* Exercise description
In your copy of the entries, please include no pictures and return every word exactly.

* Data under study
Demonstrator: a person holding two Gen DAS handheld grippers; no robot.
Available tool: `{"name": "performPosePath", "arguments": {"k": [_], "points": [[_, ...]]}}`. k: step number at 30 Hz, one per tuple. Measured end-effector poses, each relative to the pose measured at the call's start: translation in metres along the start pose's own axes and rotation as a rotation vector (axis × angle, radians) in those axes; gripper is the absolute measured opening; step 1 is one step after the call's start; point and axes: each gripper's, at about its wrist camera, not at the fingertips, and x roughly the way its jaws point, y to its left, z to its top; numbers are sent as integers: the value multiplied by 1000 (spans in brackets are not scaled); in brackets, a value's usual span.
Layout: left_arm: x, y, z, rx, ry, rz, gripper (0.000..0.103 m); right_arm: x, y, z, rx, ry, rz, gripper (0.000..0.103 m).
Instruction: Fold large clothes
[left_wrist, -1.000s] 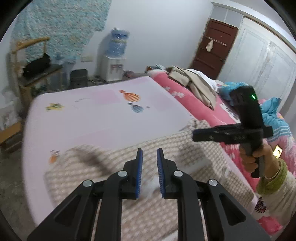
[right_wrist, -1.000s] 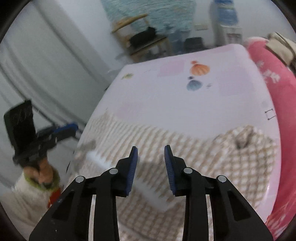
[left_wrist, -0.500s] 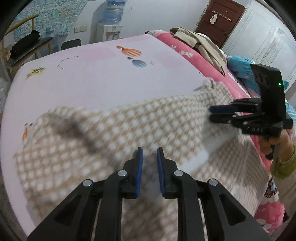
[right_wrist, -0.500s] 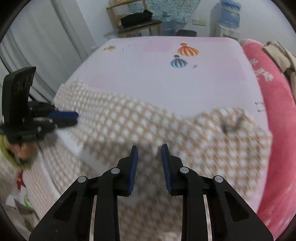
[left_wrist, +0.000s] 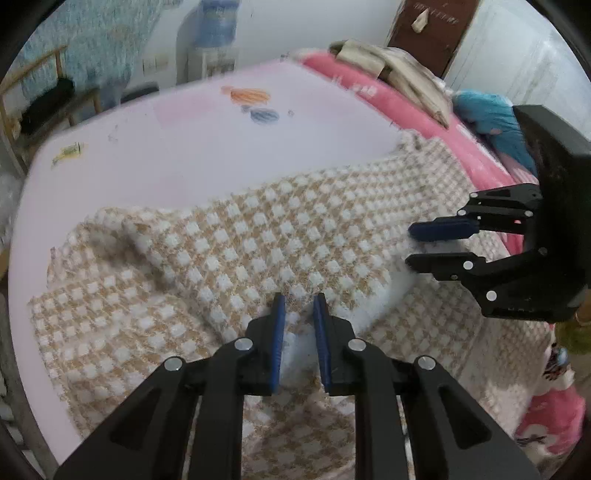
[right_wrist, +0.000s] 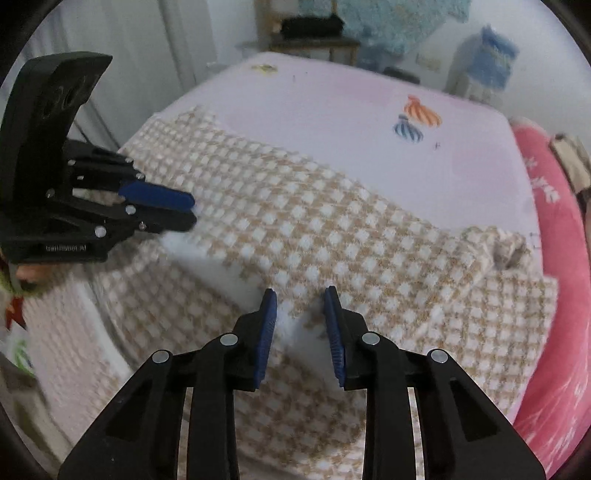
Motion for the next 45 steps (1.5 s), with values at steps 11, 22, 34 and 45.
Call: {"name": "performPosePath", "arguments": {"k": [11,22,34,45], "points": [[-13,41,48,-138,-90,110,29,-17,-19,44,98,-84,-46,56],[-3,56,49,-178,-82,144,30,0,-41,47,263,-58,48,56],[-19,-14,20,68,-77,160,33,-8,-16,27,209,-53,29,56],[-47,-35,-12,15,-34,226,47,-41,12,-4,214,-64,-51,61]]}}
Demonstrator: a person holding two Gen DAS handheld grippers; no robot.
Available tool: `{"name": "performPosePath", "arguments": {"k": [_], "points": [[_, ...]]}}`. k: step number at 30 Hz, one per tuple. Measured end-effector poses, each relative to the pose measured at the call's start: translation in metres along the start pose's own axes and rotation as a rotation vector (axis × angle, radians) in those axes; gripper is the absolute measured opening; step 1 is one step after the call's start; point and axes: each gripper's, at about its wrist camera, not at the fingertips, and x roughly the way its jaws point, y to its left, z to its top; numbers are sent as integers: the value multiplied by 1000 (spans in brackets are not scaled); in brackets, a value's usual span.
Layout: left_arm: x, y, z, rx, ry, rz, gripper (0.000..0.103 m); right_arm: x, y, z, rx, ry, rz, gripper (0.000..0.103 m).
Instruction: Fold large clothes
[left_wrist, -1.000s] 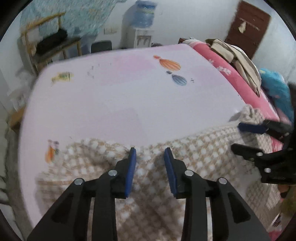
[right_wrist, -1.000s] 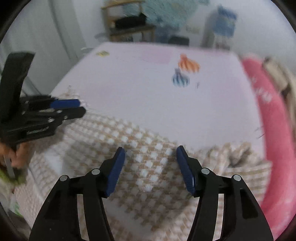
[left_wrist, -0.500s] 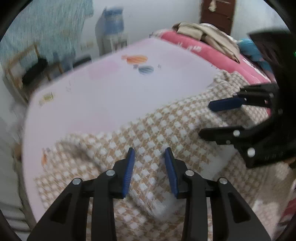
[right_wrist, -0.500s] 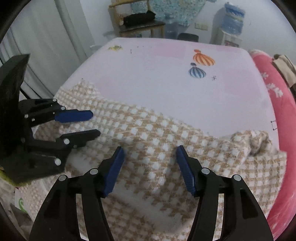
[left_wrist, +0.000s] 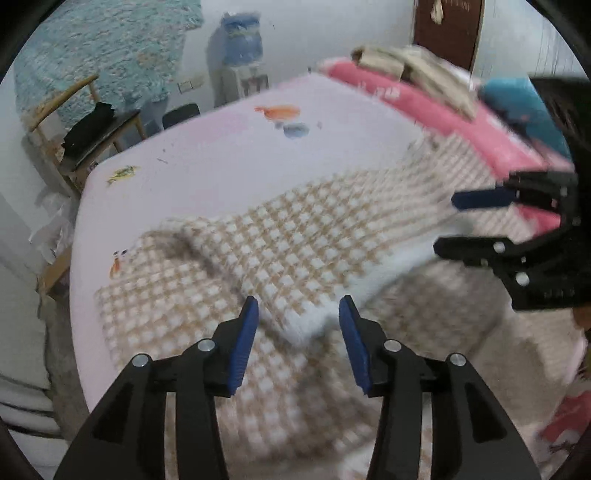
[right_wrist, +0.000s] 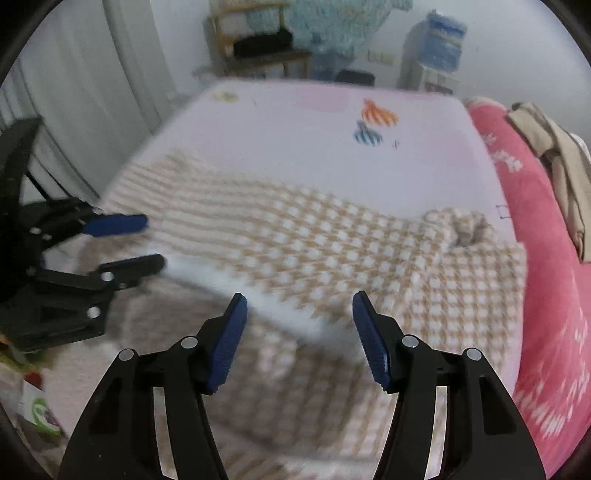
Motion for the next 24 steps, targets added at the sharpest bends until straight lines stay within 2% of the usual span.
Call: {"name": "performPosePath", "arguments": {"k": [3,7,11,14,16,18,21,23,24], "points": [[-35,-8,-17,8,-39,45,64,-40,11,-21,20,-77,26,73],[-71,-20,-44,-12,-66,58,79,-76,23,-62,77,-144,84,82],[-76,-28,-80,-80,-49,102,85,-87,31,-101,153,-157,87,84],[-67,-33,-105,-166,13,98,86,-79,34,-119,191,-133,62,84],[-60,-37,-116,-179,31,117,86,-77,40,-132,205,-111,53,84],[-48,-47,-127,-164,57,173,86,-69,46,-142,204,-86,42,84],[-37,-52,-138,-187,85,184,86,-63,49,-151,191,-61,-4,84],[-35,-51,-143,-219,74,188,88,-60,50,-154,198,-57,1,84],[-35,-51,-145,-226,69,201,93,-58,51,-156,203,-55,5,84]]}}
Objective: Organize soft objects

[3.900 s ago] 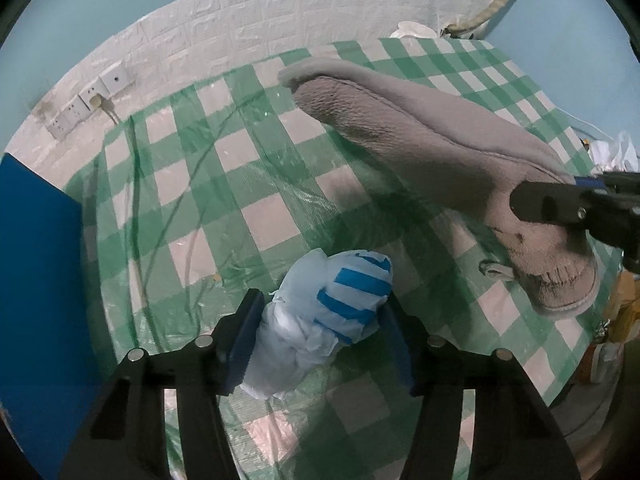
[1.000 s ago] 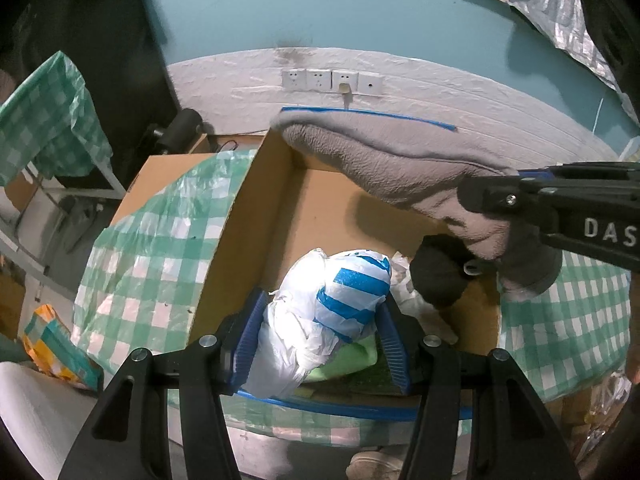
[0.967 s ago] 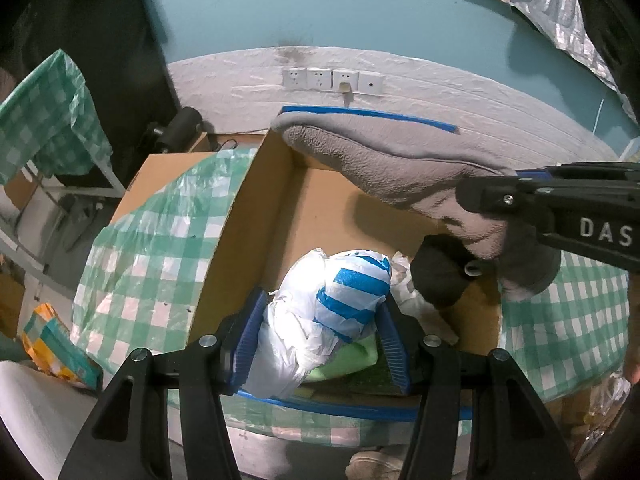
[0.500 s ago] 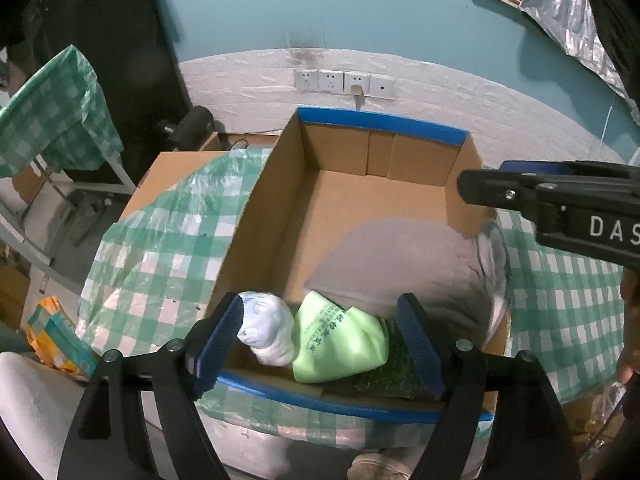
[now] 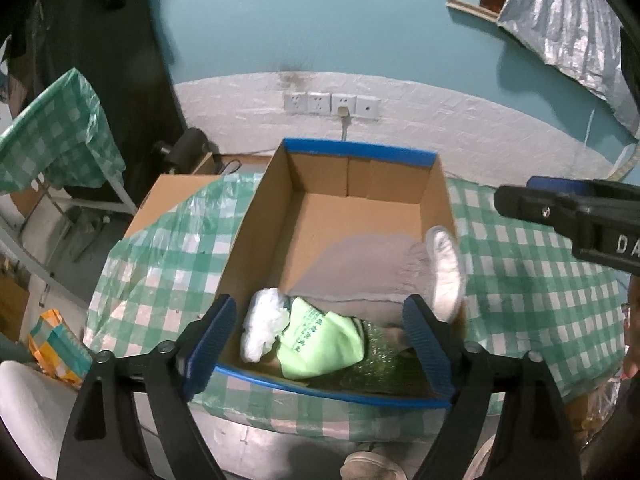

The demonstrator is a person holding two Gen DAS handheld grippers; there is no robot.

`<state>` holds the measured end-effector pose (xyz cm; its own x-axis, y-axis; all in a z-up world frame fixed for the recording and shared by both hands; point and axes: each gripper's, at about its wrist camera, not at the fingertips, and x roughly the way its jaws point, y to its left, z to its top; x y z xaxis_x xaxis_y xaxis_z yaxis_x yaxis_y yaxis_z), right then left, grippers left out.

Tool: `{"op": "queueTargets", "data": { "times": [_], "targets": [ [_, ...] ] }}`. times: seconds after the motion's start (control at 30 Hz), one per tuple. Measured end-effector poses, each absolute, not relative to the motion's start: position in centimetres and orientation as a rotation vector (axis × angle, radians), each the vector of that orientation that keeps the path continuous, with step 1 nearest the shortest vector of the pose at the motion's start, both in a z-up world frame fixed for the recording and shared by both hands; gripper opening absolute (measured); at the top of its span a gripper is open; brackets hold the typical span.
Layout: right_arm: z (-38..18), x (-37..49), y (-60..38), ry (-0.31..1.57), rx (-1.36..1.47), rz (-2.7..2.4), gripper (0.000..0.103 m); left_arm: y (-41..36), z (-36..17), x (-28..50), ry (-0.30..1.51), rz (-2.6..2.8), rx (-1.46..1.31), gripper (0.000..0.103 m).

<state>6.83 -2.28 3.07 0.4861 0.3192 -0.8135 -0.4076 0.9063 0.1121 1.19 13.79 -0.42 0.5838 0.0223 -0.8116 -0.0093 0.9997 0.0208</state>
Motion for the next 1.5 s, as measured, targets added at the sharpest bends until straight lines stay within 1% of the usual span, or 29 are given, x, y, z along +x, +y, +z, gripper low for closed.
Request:
{"op": "queueTargets", "data": {
  "times": [0.07,0.13,0.2,0.4,0.9,1.13,1.5],
  "targets": [
    [3.4,6.2,-2.9,0.958,-0.111,0.418,0.06,13.5,0.2,0.7,0.926,0.005,0.018,0.087],
    [3.8,5.6,-3.4,0.954,-0.118,0.401,0.061,13.1,0.8,0.3,0.908,-0.009,0.029,0.087],
    [4.2,5.0,-4.0,0.945,-0.12,0.386,0.061,12.7,1.3,0.1,0.899,-0.017,0.042,0.092],
    [5.2,3.4,-5.8,0.904,-0.14,0.349,0.061,11.3,2.3,-0.8,0.857,-0.033,0.073,0.102],
    [5.6,0.2,-9.7,0.83,-0.154,0.291,0.062,9.8,3.2,-1.2,0.873,-0.062,0.023,0.102],
    [4.0,0.8,-10.8,0.865,-0.149,0.274,0.062,8.4,3.0,-1.2,0.858,-0.039,0.078,0.102],
    [3.9,1.0,-11.4,0.87,-0.14,0.27,0.062,7.1,2.3,-1.0,0.886,-0.06,0.103,0.102]
  ]
}}
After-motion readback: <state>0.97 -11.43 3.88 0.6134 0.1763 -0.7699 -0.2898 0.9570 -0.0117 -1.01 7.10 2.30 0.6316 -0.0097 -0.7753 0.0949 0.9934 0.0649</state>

* Solution to the problem
Demonstrator: a person holding two Gen DAS handheld grippers; no robot.
Available tool: `{"name": "performPosePath", "arguments": {"k": [_], "points": [[_, ...]]}}`. k: step number at 30 Hz, one per tuple. Measured end-effector poses, each relative to the pose measured at the call's start: translation in metres along the start pose's own axes and rotation as a rotation vector (axis × angle, radians) in those axes; gripper is the absolute measured opening; step 1 is one step after the call's start; point and axes: each gripper's, at about its wrist camera, not at the fingertips, and x roughly the way its jaws point, y to its left, z to its top; numbers are sent as integers: the value multiplied by 1000 (spans in brackets are not scaled); in brackets, a value's usual span.
Layout: left_arm: x, y, z, rx, ry, rz, gripper (0.000..0.103 m); right_arm: x, y, z, rx, ry, rz, gripper (0.000..0.103 m).
Instruction: Fold large clothes
[left_wrist, -1.000s] 
[right_wrist, -1.000s] 
[left_wrist, -0.500s] 
[right_wrist, -0.500s] 
[left_wrist, +0.000s] 
[right_wrist, +0.000s] 
Motion for the next 45 steps (1.5 s), with values at steps 11, 22, 34 and 45.
Call: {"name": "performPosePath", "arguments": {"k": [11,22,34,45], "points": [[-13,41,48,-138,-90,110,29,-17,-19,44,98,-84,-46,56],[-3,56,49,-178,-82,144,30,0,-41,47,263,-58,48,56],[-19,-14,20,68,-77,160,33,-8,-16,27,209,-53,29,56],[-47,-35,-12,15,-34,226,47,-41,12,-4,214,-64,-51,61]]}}
Demonstrator: a person holding two Gen DAS handheld grippers; no robot.
Available tool: `{"name": "performPosePath", "arguments": {"k": [_], "points": [[_, ...]]}}`. k: step number at 30 Hz, one per tuple. Measured end-effector poses, each relative to the pose measured at the call's start: translation in metres along the start pose's own axes and rotation as a rotation vector (axis × angle, radians) in those axes; gripper is the absolute measured opening; step 1 is one step after the call's start; point and axes: each gripper's, at about its wrist camera, not at the fingertips, and x roughly the way its jaws point, y to its left, z to its top; numbers are sent as integers: the value multiplied by 1000 (spans in brackets are not scaled); in brackets, a value's usual span.
Layout: left_arm: x, y, z, rx, ry, rz, gripper (0.000..0.103 m); right_arm: x, y, z, rx, ry, rz, gripper (0.000..0.103 m).
Instruction: Fold large clothes
[left_wrist, -1.000s] 
[right_wrist, -1.000s] 
[left_wrist, -0.500s] 
[right_wrist, -0.500s] 
[left_wrist, +0.000s] 
[right_wrist, +0.000s] 
Motion for the next 24 steps, targets added at the sharpest bends until straight lines stay within 2% of the usual span.
Call: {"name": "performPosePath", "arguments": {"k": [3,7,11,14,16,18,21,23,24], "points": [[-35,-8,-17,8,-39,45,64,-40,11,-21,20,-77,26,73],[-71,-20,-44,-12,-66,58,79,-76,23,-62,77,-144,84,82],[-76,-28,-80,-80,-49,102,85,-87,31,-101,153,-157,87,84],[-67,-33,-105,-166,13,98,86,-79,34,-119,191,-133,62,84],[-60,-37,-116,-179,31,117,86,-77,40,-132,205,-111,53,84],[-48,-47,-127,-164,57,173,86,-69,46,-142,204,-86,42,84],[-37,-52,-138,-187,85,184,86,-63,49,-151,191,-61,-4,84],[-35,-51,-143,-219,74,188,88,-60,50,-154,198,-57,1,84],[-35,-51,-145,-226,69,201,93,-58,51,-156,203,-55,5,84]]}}
Objective: Organize soft objects

[3.900 s ago] 
[1.000 s ago] 
[0.967 s ago] 
[0.500 s ago] 
[now] 

The demonstrator is a person holding two Gen DAS handheld grippers; there is no robot.

`<state>` holds the measured end-effector pose (xyz cm; its own x-axis, y-axis; all in a z-up world frame fixed for the recording and shared by both hands; point and axes: each gripper's, at about its wrist camera, not at the fingertips, and x roughly the way its jaws point, y to its left, z to its top; x y z xaxis_x xaxis_y xaxis_z yaxis_x yaxis_y yaxis_z), right then left, grippers left out.

Tool: `{"op": "queueTargets", "data": { "times": [_], "targets": [ [_, ...] ] }}`. times: seconds after the motion's start (control at 30 Hz), one per tuple. Measured end-effector poses, each absolute, not relative to the motion's start: position in centimetres and orientation as a rotation vector (axis × angle, radians), each the vector of that orientation that keeps the path continuous, with step 1 nearest the shortest vector of the pose at the motion's start, both in a z-up world frame fixed for the recording and shared by both hands; gripper opening absolute (measured); at the top of its span a gripper is open; brackets hold the typical span.
Layout: right_arm: z (-38..18), x (-37..49), y (-60..38), ry (-0.31..1.57), rx (-1.36..1.47), rz (-2.7..2.4), gripper (0.000..0.103 m); left_arm: y (-41..36), z (-36..17), x (-28..50), ry (-0.30..1.51), rz (-2.6..2.8), rx (-1.46..1.31), gripper (0.000..0.103 m).

<state>6.83 -2.28 3.07 0.4861 0.3192 -0.8135 -0.4076 0.9063 0.1121 1.19 13.79 -0.42 0.5838 0.0223 -0.8116 -0.0093 0.9997 0.0208</state>
Motion for the next 1.5 s, as measured, targets added at the sharpest bends until straight lines stay within 1% of the usual span, or 29 are given, x, y, z along +x, +y, +z, gripper low for closed.
Request:
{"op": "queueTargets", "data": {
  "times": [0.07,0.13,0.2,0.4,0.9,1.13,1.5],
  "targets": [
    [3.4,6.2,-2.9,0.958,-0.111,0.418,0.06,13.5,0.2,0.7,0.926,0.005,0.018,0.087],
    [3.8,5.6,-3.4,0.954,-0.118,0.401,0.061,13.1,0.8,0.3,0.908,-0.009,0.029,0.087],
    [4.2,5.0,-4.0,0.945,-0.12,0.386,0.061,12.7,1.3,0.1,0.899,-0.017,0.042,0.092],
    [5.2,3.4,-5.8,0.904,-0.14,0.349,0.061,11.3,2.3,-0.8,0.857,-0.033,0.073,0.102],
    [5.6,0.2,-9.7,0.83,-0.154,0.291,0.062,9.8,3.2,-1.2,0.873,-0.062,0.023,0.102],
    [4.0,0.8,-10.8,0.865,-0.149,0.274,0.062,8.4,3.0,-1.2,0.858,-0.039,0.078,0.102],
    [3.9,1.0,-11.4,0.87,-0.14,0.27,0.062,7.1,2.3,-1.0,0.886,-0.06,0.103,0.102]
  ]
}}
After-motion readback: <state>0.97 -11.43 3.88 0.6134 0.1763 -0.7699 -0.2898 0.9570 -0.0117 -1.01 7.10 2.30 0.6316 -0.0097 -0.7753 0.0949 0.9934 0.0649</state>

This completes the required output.